PROBLEM DETAILS: After finding the line with "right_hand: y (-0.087" in the entries below, retype exactly each line from there through the line with "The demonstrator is", including that final line.

[Extracted data entries]
::::
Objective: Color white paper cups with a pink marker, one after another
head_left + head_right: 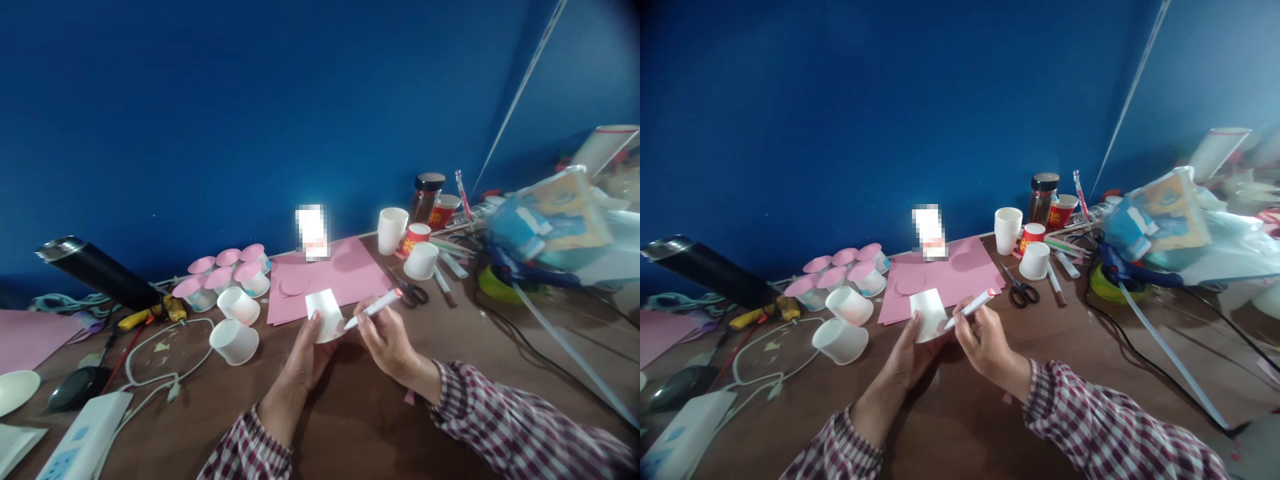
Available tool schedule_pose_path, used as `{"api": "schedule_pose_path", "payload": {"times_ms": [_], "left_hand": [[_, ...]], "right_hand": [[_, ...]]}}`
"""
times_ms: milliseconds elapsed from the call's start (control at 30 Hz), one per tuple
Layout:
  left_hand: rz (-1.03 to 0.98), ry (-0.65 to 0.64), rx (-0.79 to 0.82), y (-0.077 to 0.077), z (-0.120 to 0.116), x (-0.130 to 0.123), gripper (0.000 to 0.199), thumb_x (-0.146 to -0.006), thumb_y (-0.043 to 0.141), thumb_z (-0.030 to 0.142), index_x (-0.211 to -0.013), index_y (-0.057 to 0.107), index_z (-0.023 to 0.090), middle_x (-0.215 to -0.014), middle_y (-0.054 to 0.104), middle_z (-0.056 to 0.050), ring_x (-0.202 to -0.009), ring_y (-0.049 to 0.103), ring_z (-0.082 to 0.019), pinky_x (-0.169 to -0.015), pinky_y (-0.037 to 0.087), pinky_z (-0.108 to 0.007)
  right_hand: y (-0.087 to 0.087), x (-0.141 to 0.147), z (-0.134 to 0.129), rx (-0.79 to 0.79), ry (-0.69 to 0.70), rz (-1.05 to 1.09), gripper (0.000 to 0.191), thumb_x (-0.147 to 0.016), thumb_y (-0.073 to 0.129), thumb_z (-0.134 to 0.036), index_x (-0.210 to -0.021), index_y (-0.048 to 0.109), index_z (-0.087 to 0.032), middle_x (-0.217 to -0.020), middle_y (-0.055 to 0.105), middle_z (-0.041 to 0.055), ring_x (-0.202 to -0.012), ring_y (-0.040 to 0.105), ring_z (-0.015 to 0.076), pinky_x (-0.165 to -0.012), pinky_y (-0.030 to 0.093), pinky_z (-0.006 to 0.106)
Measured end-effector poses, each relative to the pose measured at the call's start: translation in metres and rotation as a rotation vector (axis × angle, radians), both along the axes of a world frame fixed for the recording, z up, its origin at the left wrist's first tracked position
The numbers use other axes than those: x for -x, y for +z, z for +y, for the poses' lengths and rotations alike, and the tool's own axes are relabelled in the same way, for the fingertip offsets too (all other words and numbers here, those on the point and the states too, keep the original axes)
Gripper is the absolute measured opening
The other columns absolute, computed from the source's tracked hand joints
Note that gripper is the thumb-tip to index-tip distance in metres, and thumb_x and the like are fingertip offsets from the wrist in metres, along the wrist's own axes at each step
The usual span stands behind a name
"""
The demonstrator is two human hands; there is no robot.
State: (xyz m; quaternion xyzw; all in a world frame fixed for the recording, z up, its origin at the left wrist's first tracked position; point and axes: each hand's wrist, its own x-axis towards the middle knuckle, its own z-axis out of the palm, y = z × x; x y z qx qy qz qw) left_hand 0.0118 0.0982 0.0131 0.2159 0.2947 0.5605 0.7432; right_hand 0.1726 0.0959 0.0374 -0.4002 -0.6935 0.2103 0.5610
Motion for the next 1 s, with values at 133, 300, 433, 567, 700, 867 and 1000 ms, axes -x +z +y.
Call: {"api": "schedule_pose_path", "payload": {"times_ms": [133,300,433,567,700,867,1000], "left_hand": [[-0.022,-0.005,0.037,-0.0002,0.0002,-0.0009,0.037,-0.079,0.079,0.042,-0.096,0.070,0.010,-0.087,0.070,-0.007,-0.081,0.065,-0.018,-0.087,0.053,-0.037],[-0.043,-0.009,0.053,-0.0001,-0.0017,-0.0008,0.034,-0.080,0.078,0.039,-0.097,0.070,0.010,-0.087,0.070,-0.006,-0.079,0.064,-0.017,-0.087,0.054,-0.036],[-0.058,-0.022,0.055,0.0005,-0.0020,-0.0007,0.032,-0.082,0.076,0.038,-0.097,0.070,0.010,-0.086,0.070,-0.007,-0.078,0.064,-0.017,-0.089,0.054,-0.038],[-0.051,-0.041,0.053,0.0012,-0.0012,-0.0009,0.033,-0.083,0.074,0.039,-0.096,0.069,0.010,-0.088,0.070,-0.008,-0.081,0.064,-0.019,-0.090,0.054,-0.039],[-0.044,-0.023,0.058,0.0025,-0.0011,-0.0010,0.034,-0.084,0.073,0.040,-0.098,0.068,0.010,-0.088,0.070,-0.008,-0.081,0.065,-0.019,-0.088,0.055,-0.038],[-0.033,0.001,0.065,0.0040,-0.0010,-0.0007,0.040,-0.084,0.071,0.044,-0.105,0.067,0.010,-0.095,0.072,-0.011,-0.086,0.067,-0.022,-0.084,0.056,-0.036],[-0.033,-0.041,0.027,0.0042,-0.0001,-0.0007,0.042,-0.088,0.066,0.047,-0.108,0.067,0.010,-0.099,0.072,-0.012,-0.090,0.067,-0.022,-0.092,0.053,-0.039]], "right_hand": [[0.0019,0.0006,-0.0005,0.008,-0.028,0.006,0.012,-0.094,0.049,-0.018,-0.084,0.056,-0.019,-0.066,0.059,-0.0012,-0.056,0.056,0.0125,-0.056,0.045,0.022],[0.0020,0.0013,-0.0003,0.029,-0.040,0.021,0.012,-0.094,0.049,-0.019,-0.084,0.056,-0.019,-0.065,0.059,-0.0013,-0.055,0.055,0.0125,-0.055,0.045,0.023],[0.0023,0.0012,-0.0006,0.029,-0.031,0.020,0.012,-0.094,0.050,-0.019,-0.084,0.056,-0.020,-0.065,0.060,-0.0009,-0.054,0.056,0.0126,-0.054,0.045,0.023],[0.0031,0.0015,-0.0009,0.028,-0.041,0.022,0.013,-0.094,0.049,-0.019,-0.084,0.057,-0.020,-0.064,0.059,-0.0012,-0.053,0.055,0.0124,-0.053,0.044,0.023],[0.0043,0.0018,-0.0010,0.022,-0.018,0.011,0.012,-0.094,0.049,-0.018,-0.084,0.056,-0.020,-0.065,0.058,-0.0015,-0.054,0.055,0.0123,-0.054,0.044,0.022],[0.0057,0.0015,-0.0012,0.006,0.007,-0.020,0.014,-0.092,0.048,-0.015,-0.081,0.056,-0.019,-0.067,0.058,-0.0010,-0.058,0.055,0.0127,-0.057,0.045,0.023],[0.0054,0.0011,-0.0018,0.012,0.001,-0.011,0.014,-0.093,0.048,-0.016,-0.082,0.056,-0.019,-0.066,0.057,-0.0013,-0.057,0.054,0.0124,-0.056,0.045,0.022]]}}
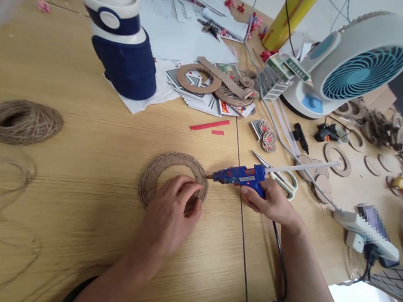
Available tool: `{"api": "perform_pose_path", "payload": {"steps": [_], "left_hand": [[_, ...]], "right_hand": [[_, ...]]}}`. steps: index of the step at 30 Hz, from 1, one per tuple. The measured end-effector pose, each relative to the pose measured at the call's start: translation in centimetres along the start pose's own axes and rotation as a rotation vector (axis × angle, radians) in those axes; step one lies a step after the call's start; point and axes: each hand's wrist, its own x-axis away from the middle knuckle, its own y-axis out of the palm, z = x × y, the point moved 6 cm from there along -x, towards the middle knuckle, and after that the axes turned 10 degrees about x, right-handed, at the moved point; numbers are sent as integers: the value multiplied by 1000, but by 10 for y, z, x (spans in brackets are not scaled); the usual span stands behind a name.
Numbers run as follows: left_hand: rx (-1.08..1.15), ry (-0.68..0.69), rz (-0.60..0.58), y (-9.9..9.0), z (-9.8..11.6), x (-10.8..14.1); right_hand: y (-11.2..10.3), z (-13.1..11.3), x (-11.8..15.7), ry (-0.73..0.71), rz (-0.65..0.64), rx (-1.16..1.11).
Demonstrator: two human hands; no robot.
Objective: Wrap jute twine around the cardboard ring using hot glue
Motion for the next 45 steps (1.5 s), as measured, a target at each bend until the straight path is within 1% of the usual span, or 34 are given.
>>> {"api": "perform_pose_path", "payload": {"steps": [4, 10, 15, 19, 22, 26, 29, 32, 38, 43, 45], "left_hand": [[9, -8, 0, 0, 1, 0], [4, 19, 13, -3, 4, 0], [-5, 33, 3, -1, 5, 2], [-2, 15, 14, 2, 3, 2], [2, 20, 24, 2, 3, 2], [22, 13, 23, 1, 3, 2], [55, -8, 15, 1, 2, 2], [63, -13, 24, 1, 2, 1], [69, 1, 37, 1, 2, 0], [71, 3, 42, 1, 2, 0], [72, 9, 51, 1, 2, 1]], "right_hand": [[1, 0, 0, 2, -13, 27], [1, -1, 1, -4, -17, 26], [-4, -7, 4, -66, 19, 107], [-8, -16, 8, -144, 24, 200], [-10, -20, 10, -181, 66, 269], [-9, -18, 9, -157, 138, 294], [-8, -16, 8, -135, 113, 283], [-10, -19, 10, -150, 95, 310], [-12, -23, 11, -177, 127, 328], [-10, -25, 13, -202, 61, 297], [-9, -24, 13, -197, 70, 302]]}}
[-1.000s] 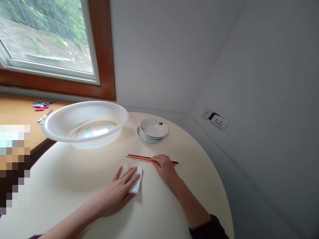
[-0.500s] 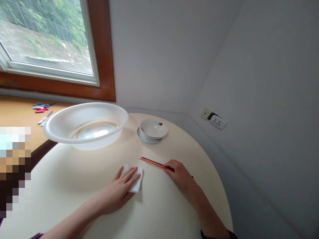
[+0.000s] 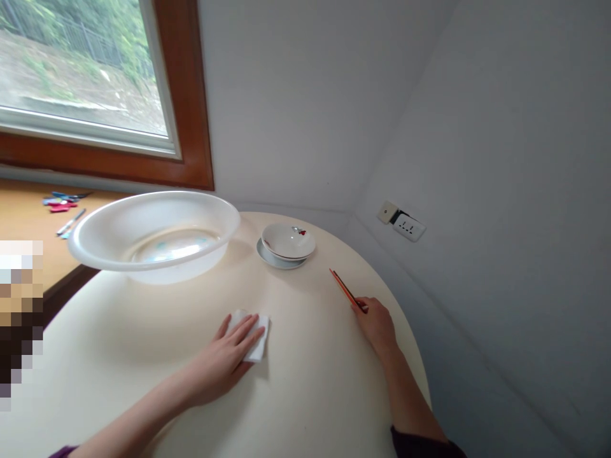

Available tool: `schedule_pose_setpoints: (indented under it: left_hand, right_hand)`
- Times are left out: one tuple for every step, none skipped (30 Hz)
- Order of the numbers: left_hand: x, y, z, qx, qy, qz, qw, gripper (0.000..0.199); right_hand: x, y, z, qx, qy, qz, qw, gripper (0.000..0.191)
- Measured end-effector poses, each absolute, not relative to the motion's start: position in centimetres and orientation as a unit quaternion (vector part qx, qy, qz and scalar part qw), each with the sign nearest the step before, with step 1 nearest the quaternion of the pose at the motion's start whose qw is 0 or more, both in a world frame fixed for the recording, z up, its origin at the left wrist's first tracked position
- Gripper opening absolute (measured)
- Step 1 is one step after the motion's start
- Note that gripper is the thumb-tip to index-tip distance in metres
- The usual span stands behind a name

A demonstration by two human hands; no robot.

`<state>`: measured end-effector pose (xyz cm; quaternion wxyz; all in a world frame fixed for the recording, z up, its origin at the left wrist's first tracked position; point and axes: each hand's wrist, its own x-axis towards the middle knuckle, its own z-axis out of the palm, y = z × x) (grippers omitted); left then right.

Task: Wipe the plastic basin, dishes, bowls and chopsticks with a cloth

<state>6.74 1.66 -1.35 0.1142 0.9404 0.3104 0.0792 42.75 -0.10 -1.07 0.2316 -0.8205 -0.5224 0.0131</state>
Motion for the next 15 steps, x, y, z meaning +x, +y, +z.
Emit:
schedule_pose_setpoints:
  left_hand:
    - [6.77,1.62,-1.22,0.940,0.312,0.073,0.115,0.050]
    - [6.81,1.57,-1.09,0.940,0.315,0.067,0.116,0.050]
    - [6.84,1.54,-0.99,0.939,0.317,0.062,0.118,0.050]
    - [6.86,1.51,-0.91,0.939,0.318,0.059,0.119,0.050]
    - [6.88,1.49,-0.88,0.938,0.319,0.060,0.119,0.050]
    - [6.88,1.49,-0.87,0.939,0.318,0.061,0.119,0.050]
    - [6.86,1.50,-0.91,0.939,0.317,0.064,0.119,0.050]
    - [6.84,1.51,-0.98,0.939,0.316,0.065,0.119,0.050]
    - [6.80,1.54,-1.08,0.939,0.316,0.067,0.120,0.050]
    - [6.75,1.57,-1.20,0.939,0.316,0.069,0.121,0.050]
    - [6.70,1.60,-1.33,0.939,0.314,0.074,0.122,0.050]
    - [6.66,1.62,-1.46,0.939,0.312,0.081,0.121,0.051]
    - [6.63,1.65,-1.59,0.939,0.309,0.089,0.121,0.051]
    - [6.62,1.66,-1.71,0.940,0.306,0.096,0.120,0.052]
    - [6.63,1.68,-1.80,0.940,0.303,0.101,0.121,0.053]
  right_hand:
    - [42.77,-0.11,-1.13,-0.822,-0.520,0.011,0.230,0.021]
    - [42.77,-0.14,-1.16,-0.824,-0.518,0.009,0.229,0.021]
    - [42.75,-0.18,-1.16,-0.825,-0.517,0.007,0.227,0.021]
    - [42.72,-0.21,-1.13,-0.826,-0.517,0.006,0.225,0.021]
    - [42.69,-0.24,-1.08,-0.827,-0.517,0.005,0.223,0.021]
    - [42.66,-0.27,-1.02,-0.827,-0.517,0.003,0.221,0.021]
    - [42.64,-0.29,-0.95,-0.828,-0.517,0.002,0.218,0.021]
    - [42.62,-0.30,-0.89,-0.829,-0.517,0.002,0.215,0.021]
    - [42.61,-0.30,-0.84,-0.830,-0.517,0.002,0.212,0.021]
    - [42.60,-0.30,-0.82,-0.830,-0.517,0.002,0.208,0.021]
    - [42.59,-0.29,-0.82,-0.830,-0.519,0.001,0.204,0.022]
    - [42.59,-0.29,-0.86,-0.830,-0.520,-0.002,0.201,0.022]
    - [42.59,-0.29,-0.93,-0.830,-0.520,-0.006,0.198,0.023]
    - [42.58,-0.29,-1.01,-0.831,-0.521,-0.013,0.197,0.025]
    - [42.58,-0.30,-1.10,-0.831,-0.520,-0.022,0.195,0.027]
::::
RESPONSE FOR THIS EXERCISE:
  right_hand: y (-0.087 to 0.087), x (-0.141 to 0.147), z (-0.134 to 0.129), rx (-0.79 to 0.79), ry (-0.69 to 0.70), rz (-1.05 to 1.09), gripper (0.000 to 0.191), thumb_x (-0.147 to 0.016), thumb_y (-0.073 to 0.129), thumb_z (-0.134 to 0.036), index_x (-0.210 to -0.021), index_y (-0.048 to 0.109), index_z (-0.087 to 0.032), middle_x (-0.217 to -0.020), middle_y (-0.055 to 0.105), middle_z (-0.041 to 0.055), ring_x (-0.202 to -0.012), ring_y (-0.040 to 0.105), ring_z (-0.015 to 0.076), pinky_x (-0.165 to -0.012), pinky_y (-0.030 to 0.093), pinky_z (-0.006 to 0.106)
Measured end-effector poses, each relative to the pose measured at the call's start: translation in metres and rotation as a rotation vector (axis × angle, radians), both along the axes of a world frame fixed for the recording, z up, its origin at the left wrist's first tracked position
The numbers use other axes than those: x for -x, y for +z, z for +y, for the poses' lengths and rotations alike, and the tool's own axes are relabelled in the same way, for the fingertip offsets too (all other words and numbers here, those on the point and the states too, keep the original axes)
Gripper is the absolute measured opening
The other columns absolute, computed from the source's tracked hand joints
Note that gripper is the thumb-tip to index-tip distance in metres, and thumb_x and the like are fingertip offsets from the wrist in metres, along the wrist's own axes at each step
The usual span stands behind a name
"""
The demonstrator is two human hands; there is no robot.

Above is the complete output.